Problem
If a line of the data below contains the string "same", copy it into your answer.

Information provided
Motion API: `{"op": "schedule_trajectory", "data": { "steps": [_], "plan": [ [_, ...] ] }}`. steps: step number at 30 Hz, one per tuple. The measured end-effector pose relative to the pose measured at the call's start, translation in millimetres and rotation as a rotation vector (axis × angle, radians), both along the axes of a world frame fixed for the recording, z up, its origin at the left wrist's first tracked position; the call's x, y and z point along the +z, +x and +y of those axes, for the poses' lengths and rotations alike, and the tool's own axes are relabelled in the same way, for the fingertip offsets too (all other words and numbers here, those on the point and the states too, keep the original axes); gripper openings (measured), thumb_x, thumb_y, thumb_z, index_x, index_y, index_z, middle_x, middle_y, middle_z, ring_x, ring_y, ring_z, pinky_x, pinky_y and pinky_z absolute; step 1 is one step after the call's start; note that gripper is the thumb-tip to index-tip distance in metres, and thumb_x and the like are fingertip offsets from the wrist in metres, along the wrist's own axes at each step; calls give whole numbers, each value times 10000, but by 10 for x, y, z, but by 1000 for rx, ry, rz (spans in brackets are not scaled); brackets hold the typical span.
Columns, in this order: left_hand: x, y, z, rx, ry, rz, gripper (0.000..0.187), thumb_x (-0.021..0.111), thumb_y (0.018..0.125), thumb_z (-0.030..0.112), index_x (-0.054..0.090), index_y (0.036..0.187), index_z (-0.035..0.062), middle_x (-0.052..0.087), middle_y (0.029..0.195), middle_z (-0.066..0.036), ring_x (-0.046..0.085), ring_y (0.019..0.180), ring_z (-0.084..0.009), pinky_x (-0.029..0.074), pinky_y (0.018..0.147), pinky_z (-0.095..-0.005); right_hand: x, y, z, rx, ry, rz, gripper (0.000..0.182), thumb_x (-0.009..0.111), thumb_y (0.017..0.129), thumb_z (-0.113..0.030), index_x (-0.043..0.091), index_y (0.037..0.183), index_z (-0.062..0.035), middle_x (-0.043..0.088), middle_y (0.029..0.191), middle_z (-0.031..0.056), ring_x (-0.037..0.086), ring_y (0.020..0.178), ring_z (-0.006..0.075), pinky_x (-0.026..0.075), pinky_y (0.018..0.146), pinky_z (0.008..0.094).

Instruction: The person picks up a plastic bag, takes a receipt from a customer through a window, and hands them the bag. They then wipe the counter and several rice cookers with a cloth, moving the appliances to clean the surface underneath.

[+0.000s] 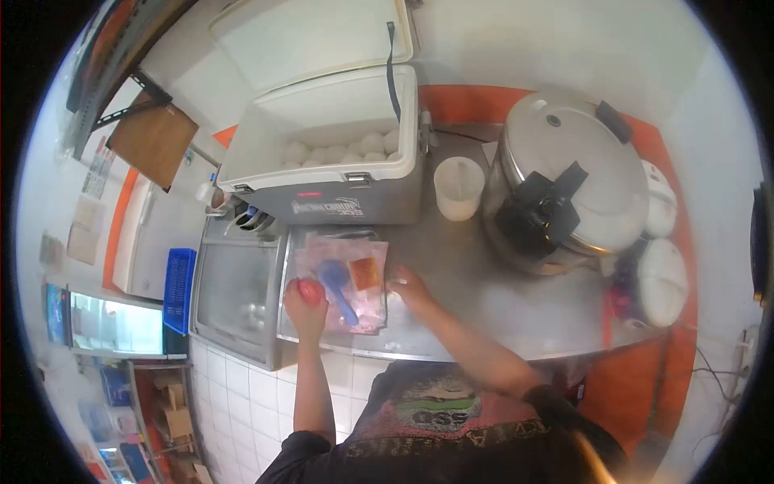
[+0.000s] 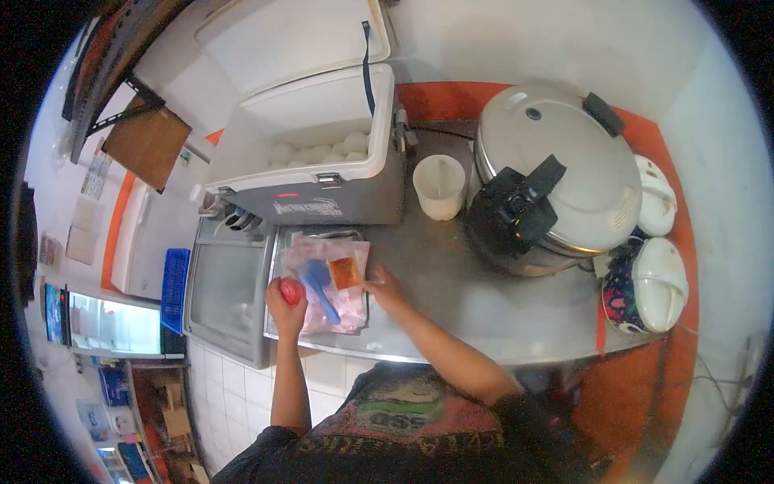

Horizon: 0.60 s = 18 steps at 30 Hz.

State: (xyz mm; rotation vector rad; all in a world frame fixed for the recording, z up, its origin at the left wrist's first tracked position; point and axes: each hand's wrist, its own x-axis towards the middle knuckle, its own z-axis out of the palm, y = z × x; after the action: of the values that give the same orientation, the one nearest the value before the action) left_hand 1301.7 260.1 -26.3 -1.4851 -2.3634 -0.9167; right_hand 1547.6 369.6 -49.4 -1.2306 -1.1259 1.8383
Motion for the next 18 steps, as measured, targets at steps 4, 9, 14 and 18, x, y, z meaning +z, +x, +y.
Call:
{"op": "schedule_trajectory", "data": {
  "steps": [4, 9, 14, 18],
  "plan": [
    [-209, -390, -22, -143, -389, -26, 623, 787, 699, 208, 522, 1231, 18, 548, 1179, -205, 520, 1107, -390, 400, 1004, -463, -636, 505, -76, 62, 59, -210, 458, 667, 858, -160, 587, 1285, -16, 650, 1203, 129, 571, 1155, 197, 466, 934, 328],
    [-828, -967, 132, -317, 83, 163, 482, 670, 861, 437, 620, 1080, 11, 562, 1236, -250, 509, 1175, -385, 391, 1003, -553, -812, 1976, -796, -402, -53, -206, 407, 659, 859, -160, 618, 1246, -39, 677, 1112, 105, 620, 1041, 193, 503, 865, 351],
    [299, 748, 1024, -814, 214, -225, 252, 613, 907, 222, 645, 1060, 25, 586, 1032, -189, 555, 952, -378, 461, 834, -515, -13, 2775, -1723, -1166, -82, -201, 364, 667, 894, -187, 629, 1212, -15, 681, 1033, 72, 627, 917, 164, 514, 791, 316],
    [1005, 1906, 1131, -972, 476, 18, 190, 605, 885, 163, 673, 1006, 34, 629, 914, -175, 585, 834, -371, 473, 800, -505, 272, 3004, -2409, -1431, -49, -159, 374, 666, 903, -200, 624, 1199, 25, 685, 1025, 92, 634, 896, 163, 517, 797, 309]
  ]
}}
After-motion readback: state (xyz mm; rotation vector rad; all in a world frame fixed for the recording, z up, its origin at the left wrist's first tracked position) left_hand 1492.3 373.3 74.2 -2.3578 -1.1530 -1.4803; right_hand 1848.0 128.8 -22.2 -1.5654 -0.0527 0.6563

Result
Motion API: `{"op": "schedule_trajectory", "data": { "steps": [_], "plan": [ [_, ...] ] }}`. steps: step number at 30 Hz, one per tuple. The measured end-effector pose relative to the pose measured at the call's start, translation in millimetres and rotation as a rotation vector (axis × angle, radians), both along the axes of a world frame fixed for the recording, z up, its origin at the left wrist's first tracked position; the call's x, y and z point along the +z, +x and +y of those axes, for the poses' lengths and rotations alike, and the tool's own axes are relabelled in the same way, for the fingertip offsets too (all other words and numbers here, those on the point and the states too, keep the original axes); gripper openings (measured), thumb_x, thumb_y, thumb_z, index_x, index_y, index_z, middle_x, middle_y, middle_z, ring_x, ring_y, ring_z, pinky_x, pinky_y and pinky_z absolute; step 1 is one step after the call's start; note that gripper is the thumb-tip to index-tip distance in metres, and thumb_x and the like are fingertip offsets from the wrist in metres, along the wrist's own axes at each step; calls give whole numbers, each value times 10000, but by 10 for x, y, z, but by 1000 for rx, ry, rz (spans in brackets are not scaled); brackets hold the typical span.
State: (xyz mm; rotation vector rad; all in a world frame fixed for the recording, z up, its origin at the left wrist's first tracked position; point and axes: each hand's wrist, its own x-axis towards the middle knuckle, its own z-axis out of the palm, y = z × x; after the action: of the values that give the same orientation, the one nearest the value before the action) left_hand 1301.7 260.1 -26.3 -1.4851 -2.3634 -0.9167; right_hand 1547.6 369.6 -49.4 -1.2306 -1.1259 1.8383

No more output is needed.